Problem statement:
Copy the data exactly. No line may be skipped.

Material provided:
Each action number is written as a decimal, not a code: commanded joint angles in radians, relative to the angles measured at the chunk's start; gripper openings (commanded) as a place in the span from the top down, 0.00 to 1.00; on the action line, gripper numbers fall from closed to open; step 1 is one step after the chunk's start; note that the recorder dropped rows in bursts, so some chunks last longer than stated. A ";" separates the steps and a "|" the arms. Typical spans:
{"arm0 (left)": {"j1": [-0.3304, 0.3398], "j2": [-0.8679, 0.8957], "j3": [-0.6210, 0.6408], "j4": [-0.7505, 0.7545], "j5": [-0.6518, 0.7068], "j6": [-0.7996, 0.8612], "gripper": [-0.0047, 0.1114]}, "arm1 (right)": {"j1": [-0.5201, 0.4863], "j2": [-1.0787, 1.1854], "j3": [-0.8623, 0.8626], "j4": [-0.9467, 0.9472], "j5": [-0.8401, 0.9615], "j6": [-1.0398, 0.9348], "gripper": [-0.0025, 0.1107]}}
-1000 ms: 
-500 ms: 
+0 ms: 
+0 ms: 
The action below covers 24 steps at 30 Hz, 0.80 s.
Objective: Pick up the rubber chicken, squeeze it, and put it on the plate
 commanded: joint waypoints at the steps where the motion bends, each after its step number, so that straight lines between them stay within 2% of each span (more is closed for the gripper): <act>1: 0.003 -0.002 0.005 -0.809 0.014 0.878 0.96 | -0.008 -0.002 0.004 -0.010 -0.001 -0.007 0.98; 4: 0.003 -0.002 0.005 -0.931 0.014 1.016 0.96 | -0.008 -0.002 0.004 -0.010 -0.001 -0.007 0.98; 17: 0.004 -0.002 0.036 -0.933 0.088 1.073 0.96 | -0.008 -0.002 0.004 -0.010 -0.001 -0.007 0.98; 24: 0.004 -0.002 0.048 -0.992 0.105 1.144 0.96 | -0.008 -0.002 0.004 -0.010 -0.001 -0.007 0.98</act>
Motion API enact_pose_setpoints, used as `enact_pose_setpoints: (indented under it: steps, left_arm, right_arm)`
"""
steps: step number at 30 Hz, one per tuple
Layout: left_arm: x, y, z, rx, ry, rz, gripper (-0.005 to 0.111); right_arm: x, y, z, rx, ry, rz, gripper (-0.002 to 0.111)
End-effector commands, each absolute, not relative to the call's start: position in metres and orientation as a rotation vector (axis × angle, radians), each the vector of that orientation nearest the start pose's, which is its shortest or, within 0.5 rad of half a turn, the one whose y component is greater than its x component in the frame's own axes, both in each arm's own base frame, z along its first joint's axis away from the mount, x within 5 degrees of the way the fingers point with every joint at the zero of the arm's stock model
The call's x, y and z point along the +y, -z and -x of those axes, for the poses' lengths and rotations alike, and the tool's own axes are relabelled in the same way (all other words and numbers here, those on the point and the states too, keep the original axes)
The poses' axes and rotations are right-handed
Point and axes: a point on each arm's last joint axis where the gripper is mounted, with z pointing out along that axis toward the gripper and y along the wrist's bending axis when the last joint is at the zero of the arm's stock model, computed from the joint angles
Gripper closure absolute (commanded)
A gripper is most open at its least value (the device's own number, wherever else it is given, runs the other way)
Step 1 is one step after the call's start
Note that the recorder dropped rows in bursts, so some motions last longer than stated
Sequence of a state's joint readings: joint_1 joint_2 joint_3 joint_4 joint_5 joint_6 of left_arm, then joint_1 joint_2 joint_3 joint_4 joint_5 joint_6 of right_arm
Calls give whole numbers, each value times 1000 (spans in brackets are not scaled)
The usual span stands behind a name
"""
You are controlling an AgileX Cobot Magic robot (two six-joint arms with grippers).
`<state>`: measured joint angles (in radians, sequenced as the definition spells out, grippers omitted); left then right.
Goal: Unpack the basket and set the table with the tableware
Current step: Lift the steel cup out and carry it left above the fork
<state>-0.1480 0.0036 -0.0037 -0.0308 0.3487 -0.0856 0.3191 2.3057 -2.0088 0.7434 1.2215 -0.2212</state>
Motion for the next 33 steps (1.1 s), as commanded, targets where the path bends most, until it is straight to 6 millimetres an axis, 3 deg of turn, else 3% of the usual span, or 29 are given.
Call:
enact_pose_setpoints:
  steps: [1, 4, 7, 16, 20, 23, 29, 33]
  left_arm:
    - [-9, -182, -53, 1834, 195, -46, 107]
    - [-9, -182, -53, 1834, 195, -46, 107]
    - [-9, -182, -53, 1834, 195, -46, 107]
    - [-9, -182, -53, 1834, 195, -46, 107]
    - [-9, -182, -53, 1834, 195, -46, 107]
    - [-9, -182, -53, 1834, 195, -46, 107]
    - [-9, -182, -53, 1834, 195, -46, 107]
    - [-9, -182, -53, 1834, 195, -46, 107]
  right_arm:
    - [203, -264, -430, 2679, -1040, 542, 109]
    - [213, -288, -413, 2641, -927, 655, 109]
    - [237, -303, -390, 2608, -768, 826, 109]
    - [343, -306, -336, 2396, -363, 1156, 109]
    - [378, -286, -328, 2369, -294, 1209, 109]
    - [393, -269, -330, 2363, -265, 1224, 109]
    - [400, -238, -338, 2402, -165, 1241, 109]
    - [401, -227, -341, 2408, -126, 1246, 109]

Solution:
Each action number is written as a decimal, not a code: commanded joint angles in radians, relative to the angles measured at the chunk's start; gripper openings (commanded) as a place in the span from the top down, 0.00 to 1.00; on the action line, gripper numbers fall from closed to open; step 1 is one step after the chunk's start; note that the recorder dropped rows in bursts, so some chunks last longer than stated. A ";" separates the steps and a "|" the arms. Typical spans:
{"arm0 (left)": {"j1": [-0.3304, 0.3398], "j2": [-0.8679, 0.8957], "j3": [-0.6210, 0.6408], "j4": [-0.7505, 0.7545], "j5": [-0.6518, 0.7068], "j6": [-0.7996, 0.8612], "gripper": [-0.0047, 0.1114]}, "arm1 (right)": {"j1": [-0.5201, 0.4863], "j2": [-1.0787, 1.1854], "j3": [-0.8623, 0.8626], "j4": [-0.9467, 0.9472], "j5": [-0.8401, 0.9615], "j6": [-1.0398, 0.9348], "gripper": [-0.0025, 0.1107]}}
-1000 ms: 
-500 ms: 
+0 ms: 
+0 ms: 
The action below covers 24 steps at 30 Hz, 0.80 s.
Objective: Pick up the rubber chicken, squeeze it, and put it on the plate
 commanded: joint waypoints at the steps where the motion bends, each after its step number, so that straight lines between them stay within 2% of each span (more is closed for the gripper): <act>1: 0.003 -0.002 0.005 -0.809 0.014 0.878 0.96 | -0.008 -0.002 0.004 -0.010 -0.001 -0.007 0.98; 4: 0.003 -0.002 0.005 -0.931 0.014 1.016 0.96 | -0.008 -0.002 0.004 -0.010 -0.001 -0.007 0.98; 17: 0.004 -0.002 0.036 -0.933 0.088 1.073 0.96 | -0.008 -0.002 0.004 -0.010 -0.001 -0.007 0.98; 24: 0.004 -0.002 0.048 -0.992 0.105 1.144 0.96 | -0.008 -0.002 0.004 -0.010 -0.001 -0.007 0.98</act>
Motion API enact_pose_setpoints, used as `enact_pose_setpoints: (indented under it: steps, left_arm, right_arm)`
"""
steps: step number at 30 Hz, one per tuple
Layout: left_arm: x, y, z, rx, ry, rz, gripper (-0.005 to 0.111); right_arm: x, y, z, rx, ry, rz, gripper (-0.002 to 0.111)
End-effector commands, each absolute, not relative to the call's start: position in metres and orientation as a rotation vector (axis × angle, radians), each the vector of that orientation nearest the start pose's, which is its shortest or, within 0.5 rad of half a turn, the one whose y component is greater than its x component in the frame's own axes, both in each arm's own base frame, z along its first joint's axis away from the mount, x within 5 degrees of the way the fingers point with every joint at the zero of the arm's stock model
The call's x, y and z point along the +y, -z and -x of those axes, for the poses' lengths and rotations alike, and the tool's own axes are relabelled in the same way (all other words and numbers here, those on the point and the states too, keep the original axes)
The poses' axes and rotations are right-handed
Point and axes: a point on each arm's last joint axis where the gripper is mounted, with z pointing out along that axis toward the gripper and y along the wrist's bending axis when the last joint is at the zero of the arm's stock model, computed from the joint angles
Gripper closure absolute (commanded)
A gripper is most open at its least value (the device's own number, wherever else it is given, runs the other way)
Step 1 is one step after the call's start
Note that the recorder dropped rows in bursts, so some motions last longer than stated
Sequence of a state's joint readings: joint_1 joint_2 joint_3 joint_4 joint_5 joint_6 of left_arm, then joint_1 joint_2 joint_3 joint_4 joint_5 joint_6 of right_arm
Calls give whole numbers, each value times 1000 (spans in brackets are not scaled)
The usual span stands behind a name
"""
You are controlling an AgileX Cobot Magic robot (two six-joint arms with grippers).
`<state>`: measured joint angles (in radians, sequenced as the definition spells out, grippers omitted); left then right.
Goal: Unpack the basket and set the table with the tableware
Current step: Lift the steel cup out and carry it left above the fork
<state>-0.1480 0.0036 -0.0037 -0.0308 0.3487 -0.0856 0.3191 2.3057 -2.0088 0.7434 1.2215 -0.2212</state>
Motion for the next 33 steps (1.1 s), as commanded, targets where the path bends most, until it is straight to 6 millimetres an axis, 3 deg of turn, else 3% of the usual span, or 29 are given.
Call:
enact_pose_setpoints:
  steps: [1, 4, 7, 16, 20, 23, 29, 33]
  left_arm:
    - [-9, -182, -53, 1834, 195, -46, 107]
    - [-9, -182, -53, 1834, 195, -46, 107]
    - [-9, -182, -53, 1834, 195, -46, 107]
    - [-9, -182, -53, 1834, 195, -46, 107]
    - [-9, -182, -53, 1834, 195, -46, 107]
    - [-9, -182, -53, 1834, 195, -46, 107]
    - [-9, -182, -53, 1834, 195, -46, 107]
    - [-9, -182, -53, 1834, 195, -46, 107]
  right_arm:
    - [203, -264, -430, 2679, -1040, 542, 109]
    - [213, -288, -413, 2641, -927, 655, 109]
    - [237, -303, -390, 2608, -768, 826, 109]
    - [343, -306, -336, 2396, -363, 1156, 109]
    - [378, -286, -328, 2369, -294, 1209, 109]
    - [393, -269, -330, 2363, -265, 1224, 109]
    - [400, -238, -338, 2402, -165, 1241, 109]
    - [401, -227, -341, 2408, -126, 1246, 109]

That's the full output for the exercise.